Your goal – Every record shown here must be duplicated without change.

(Records to use begins)

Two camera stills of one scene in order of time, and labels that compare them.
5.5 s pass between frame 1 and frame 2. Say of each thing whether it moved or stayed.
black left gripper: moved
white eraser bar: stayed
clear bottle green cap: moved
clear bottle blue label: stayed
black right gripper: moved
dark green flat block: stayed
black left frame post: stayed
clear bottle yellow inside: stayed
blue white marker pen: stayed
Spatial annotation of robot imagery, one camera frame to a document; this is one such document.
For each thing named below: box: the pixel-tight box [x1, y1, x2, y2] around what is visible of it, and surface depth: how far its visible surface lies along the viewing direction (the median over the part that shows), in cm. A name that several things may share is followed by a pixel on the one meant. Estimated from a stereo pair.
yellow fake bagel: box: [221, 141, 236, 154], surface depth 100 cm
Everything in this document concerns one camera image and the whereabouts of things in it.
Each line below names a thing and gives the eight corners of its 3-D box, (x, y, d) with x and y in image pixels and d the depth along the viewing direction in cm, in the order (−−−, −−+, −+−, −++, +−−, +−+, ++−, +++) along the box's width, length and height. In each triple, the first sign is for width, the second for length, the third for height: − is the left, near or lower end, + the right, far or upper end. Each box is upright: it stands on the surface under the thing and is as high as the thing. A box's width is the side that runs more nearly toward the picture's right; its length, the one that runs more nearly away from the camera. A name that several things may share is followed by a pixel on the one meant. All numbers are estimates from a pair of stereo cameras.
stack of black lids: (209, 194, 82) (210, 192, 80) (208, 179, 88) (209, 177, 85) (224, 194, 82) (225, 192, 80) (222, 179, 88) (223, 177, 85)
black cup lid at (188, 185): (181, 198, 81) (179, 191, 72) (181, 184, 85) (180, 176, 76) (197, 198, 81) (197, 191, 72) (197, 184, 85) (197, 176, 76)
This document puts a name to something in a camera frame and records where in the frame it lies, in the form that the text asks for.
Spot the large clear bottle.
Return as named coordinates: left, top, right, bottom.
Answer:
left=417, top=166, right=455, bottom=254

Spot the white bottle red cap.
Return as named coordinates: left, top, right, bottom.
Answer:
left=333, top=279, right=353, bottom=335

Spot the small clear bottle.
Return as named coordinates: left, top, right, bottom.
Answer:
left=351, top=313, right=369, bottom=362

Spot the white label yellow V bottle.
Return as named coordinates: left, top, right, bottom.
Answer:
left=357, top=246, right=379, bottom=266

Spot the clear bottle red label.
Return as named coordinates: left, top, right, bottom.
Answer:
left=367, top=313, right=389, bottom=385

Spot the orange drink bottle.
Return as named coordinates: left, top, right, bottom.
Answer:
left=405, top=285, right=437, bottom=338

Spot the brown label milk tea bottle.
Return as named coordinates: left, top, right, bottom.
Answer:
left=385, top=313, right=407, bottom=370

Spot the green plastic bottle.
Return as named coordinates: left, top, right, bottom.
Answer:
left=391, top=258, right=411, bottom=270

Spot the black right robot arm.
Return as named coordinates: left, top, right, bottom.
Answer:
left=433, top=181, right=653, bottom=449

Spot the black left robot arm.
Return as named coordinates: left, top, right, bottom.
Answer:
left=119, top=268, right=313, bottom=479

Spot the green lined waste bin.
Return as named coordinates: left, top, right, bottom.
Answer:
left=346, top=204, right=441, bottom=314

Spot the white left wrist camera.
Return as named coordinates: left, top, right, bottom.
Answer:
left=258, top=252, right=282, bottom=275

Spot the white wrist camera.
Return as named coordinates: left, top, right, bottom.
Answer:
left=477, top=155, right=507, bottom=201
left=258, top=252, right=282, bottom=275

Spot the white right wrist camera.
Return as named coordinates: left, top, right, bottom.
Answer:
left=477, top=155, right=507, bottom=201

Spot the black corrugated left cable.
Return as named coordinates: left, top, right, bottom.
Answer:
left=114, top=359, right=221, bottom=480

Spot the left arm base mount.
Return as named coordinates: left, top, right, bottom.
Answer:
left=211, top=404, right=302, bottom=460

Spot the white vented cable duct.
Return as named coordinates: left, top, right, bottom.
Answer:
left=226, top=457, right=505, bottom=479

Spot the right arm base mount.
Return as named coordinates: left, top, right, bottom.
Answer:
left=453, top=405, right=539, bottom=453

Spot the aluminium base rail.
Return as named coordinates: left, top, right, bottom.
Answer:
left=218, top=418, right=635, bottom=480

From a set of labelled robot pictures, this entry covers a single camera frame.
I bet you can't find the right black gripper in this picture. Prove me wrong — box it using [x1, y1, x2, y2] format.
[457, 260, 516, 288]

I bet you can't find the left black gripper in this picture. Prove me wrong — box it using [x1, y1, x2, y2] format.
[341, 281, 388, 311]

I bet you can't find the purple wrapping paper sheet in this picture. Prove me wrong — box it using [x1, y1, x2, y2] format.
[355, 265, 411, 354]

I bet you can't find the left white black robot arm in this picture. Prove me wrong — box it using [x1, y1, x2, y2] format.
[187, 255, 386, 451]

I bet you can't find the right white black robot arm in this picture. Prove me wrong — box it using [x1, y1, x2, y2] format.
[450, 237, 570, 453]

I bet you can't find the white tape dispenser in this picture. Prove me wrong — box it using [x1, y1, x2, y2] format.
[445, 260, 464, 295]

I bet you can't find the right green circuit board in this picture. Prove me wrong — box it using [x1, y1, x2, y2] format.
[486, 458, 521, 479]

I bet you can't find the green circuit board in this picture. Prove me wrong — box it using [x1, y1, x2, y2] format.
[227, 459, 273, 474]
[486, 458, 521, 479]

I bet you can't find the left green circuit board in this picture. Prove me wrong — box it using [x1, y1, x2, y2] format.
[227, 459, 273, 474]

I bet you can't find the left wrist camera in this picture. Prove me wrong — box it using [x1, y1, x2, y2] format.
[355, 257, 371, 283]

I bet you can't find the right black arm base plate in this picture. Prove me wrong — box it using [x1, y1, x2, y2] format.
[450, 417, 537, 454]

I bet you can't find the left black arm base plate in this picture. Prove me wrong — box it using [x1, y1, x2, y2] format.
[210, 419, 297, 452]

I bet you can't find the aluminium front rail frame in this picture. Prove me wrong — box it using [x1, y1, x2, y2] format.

(Records to use ends)

Output below –
Two camera stills of one scene in order of time, and labels that compare them.
5.5 s pass between frame 1 and frame 2. Say of each thing whether it moved or stayed.
black left gripper: moved
white eraser bar: stayed
clear bottle green cap: moved
clear bottle blue label: stayed
black right gripper: moved
dark green flat block: stayed
black left frame post: stayed
clear bottle yellow inside: stayed
blue white marker pen: stayed
Spatial annotation of robot imagery, one camera frame to a document; this is one such document.
For each thing named below: box: the pixel-tight box [x1, y1, x2, y2] around what is visible of it, and surface depth: how far its visible surface lies along the viewing direction (the median over the part that shows), in cm. A name that several things may share is followed by a pixel on the one meant. Estimated from a stereo pair.
yellow fake bagel: box: [221, 141, 236, 154], surface depth 100 cm
Everything in this document concerns one camera image and the whereabouts of things in it.
Each line below names a thing and gives the eight corners of its 3-D box, (x, y, d) with x and y in image pixels and d the depth along the viewing direction in cm, in the order (−−−, −−+, −+−, −++, +−−, +−+, ++−, +++) along the box's width, length and height. In each triple, the first sign is for width, the second for length, the third for height: − is the left, near or lower end, + the right, far or upper end. Each box is upright: it stands on the surface under the thing and is as high as the thing. A box's width is the side that runs more nearly toward the picture's right; its length, the one that runs more nearly away from the camera. A name that several things may share is followed by a pixel on the one meant. All numbers are estimates from a pair of stereo cameras.
stack of black lids: (209, 194, 82) (210, 192, 80) (208, 179, 88) (209, 177, 85) (224, 194, 82) (225, 192, 80) (222, 179, 88) (223, 177, 85)
black cup lid at (188, 185): (181, 198, 81) (179, 191, 72) (181, 184, 85) (180, 176, 76) (197, 198, 81) (197, 191, 72) (197, 184, 85) (197, 176, 76)
This document puts a name to something in a camera frame and records where in the frame it lies, in the form that the text asks for.
Spot the large clear bottle.
Return as named coordinates: left, top, right, bottom.
Answer:
left=417, top=166, right=455, bottom=254

Spot the white bottle red cap.
Return as named coordinates: left, top, right, bottom.
Answer:
left=333, top=279, right=353, bottom=335

Spot the small clear bottle.
Return as named coordinates: left, top, right, bottom.
Answer:
left=351, top=313, right=369, bottom=362

Spot the white label yellow V bottle.
Return as named coordinates: left, top, right, bottom.
Answer:
left=357, top=246, right=379, bottom=266

Spot the clear bottle red label.
Return as named coordinates: left, top, right, bottom.
Answer:
left=367, top=313, right=389, bottom=385

Spot the orange drink bottle.
Return as named coordinates: left, top, right, bottom.
Answer:
left=405, top=285, right=437, bottom=338

Spot the brown label milk tea bottle.
Return as named coordinates: left, top, right, bottom.
Answer:
left=385, top=313, right=407, bottom=370

Spot the green plastic bottle.
Return as named coordinates: left, top, right, bottom.
Answer:
left=391, top=258, right=411, bottom=270

Spot the black right robot arm.
Return as named coordinates: left, top, right, bottom.
Answer:
left=433, top=181, right=653, bottom=449

Spot the black left robot arm.
Return as named coordinates: left, top, right, bottom.
Answer:
left=119, top=268, right=313, bottom=479

Spot the green lined waste bin.
Return as named coordinates: left, top, right, bottom.
Answer:
left=346, top=204, right=441, bottom=314

Spot the white left wrist camera.
Return as named coordinates: left, top, right, bottom.
Answer:
left=258, top=252, right=282, bottom=275

Spot the white wrist camera.
Return as named coordinates: left, top, right, bottom.
Answer:
left=477, top=155, right=507, bottom=201
left=258, top=252, right=282, bottom=275

Spot the white right wrist camera.
Return as named coordinates: left, top, right, bottom.
Answer:
left=477, top=155, right=507, bottom=201

Spot the black corrugated left cable.
Return as named coordinates: left, top, right, bottom.
Answer:
left=114, top=359, right=221, bottom=480

Spot the left arm base mount.
Return as named coordinates: left, top, right, bottom.
Answer:
left=211, top=404, right=302, bottom=460

Spot the white vented cable duct.
Return as named coordinates: left, top, right, bottom.
Answer:
left=226, top=457, right=505, bottom=479

Spot the right arm base mount.
Return as named coordinates: left, top, right, bottom.
Answer:
left=453, top=405, right=539, bottom=453

Spot the aluminium base rail.
Return as named coordinates: left, top, right, bottom.
Answer:
left=218, top=418, right=635, bottom=480

From a set of labelled robot pictures, this entry covers a single camera frame.
I bet you can't find the right black gripper in this picture. Prove me wrong — box it using [x1, y1, x2, y2] format.
[457, 260, 516, 288]

I bet you can't find the left black gripper in this picture. Prove me wrong — box it using [x1, y1, x2, y2] format.
[341, 281, 388, 311]

I bet you can't find the purple wrapping paper sheet in this picture. Prove me wrong — box it using [x1, y1, x2, y2] format.
[355, 265, 411, 354]

I bet you can't find the left white black robot arm in this picture. Prove me wrong — box it using [x1, y1, x2, y2] format.
[187, 255, 386, 451]

I bet you can't find the right white black robot arm in this picture. Prove me wrong — box it using [x1, y1, x2, y2] format.
[450, 237, 570, 453]

I bet you can't find the white tape dispenser in this picture. Prove me wrong — box it using [x1, y1, x2, y2] format.
[445, 260, 464, 295]

I bet you can't find the right green circuit board in this picture. Prove me wrong — box it using [x1, y1, x2, y2] format.
[486, 458, 521, 479]

I bet you can't find the green circuit board in this picture. Prove me wrong — box it using [x1, y1, x2, y2] format.
[227, 459, 273, 474]
[486, 458, 521, 479]

I bet you can't find the left green circuit board in this picture. Prove me wrong — box it using [x1, y1, x2, y2] format.
[227, 459, 273, 474]

I bet you can't find the left wrist camera in this picture. Prove me wrong — box it using [x1, y1, x2, y2] format.
[355, 257, 371, 283]

I bet you can't find the right black arm base plate in this picture. Prove me wrong — box it using [x1, y1, x2, y2] format.
[450, 417, 537, 454]

I bet you can't find the left black arm base plate in this picture. Prove me wrong — box it using [x1, y1, x2, y2] format.
[210, 419, 297, 452]

I bet you can't find the aluminium front rail frame in this picture. Prove me wrong — box it using [x1, y1, x2, y2] format.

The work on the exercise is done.